ResultSet.close() is going to release any internal resources used by the ResultSet used to maintain the rows/columns returned from a query..
Calling ResultSet.close() on a closed ResultSet is guaranteed to be a no-op (and is clarified to do so in the JDBC 4.0 spec) We also added an isClosed() method to the ResultSet interface in JDBC 4.0.
Setting the ResultSet object to null will have some benefits depending on the scope of the object
> After given ResultSet is closed (via its .close()
> method), should I write
> rs = null; in order to ensure that it will be
> cleaned? or the close() method sets the ResultSet to
> null itself?
Here is a helpful tip.
Java != C++
Thank you.
Stop worrying about setting things to null. It doesn't do **** all. Just close your resources properly and when your objects go out of scope the garbage collector can do it's thing.
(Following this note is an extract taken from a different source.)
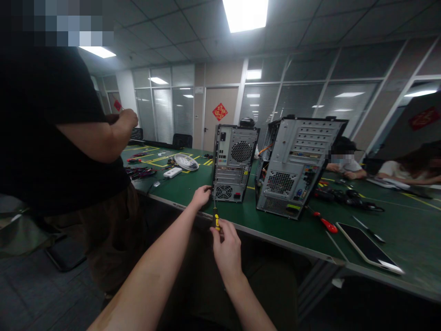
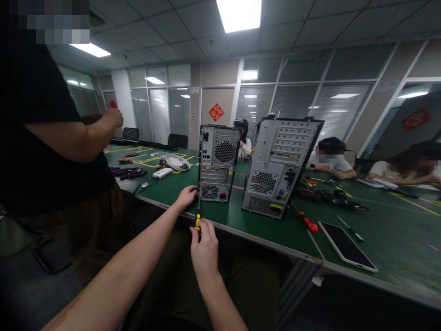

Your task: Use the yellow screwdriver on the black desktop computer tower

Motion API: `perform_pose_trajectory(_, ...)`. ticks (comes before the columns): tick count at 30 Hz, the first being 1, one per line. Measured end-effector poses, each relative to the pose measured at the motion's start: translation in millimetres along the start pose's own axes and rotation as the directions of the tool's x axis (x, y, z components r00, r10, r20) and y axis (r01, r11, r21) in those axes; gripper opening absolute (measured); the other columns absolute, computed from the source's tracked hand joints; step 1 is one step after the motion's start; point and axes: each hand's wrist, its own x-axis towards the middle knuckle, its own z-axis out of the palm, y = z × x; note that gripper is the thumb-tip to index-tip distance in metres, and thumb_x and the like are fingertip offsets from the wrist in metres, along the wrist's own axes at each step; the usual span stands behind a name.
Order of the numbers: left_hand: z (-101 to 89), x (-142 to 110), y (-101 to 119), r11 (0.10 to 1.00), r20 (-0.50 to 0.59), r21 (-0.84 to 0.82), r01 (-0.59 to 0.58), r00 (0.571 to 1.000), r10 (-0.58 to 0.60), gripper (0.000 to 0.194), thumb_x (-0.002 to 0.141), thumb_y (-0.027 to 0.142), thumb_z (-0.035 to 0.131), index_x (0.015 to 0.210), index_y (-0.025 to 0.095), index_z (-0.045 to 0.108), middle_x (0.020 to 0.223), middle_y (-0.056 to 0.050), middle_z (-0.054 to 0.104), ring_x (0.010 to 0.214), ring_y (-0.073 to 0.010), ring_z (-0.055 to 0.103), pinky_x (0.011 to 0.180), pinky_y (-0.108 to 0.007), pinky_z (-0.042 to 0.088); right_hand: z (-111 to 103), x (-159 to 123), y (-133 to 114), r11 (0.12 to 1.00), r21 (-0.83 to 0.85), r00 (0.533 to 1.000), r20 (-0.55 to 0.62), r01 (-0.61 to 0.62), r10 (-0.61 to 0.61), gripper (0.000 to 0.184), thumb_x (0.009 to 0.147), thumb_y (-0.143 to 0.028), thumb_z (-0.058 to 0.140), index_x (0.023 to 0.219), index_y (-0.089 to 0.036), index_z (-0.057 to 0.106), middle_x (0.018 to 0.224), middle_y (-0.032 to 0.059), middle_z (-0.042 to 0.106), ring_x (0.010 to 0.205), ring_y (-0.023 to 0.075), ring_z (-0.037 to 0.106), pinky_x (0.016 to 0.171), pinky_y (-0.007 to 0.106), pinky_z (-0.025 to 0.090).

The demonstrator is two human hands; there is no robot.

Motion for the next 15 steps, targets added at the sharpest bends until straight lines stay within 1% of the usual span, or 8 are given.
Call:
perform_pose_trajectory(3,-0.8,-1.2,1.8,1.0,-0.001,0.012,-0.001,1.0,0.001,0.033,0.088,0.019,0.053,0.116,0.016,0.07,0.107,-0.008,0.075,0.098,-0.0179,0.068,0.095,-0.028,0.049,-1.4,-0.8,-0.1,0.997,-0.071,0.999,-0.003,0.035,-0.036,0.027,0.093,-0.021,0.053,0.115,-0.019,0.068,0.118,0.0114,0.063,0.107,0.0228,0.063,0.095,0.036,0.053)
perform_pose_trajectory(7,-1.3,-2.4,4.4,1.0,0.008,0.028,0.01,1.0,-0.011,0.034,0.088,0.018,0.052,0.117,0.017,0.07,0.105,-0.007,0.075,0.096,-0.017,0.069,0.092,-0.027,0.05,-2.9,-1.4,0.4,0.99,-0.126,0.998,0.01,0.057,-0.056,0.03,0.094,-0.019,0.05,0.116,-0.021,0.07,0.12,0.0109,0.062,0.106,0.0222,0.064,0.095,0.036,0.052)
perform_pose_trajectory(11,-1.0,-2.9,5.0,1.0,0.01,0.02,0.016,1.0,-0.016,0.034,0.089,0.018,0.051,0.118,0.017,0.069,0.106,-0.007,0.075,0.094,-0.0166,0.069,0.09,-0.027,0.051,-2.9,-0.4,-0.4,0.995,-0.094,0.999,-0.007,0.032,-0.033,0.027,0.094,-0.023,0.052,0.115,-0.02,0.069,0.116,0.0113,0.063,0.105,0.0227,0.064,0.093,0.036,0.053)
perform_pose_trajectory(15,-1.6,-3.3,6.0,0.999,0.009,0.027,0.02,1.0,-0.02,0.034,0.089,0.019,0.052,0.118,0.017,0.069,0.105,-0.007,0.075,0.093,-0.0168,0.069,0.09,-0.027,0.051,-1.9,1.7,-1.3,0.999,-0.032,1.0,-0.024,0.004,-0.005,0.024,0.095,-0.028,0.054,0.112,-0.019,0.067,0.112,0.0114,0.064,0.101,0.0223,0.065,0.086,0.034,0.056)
> Setting the ResultSet object to null will have some
> benefits depending on the scope of the object
From someone who I think is a Sun employee of some sort this seems really bad advice.
In 99.99% of cases if people have ResultSet objects that are class variables they are doing something wrong. So there is no scope issue. Close the result set and let it fall out of scope.
Encouraging people to set things to null is a bad, bad, bad, bad idea and is the number of one cause of people reporting problems like "out of cursors exceptions" and "out of connections errors" and the like.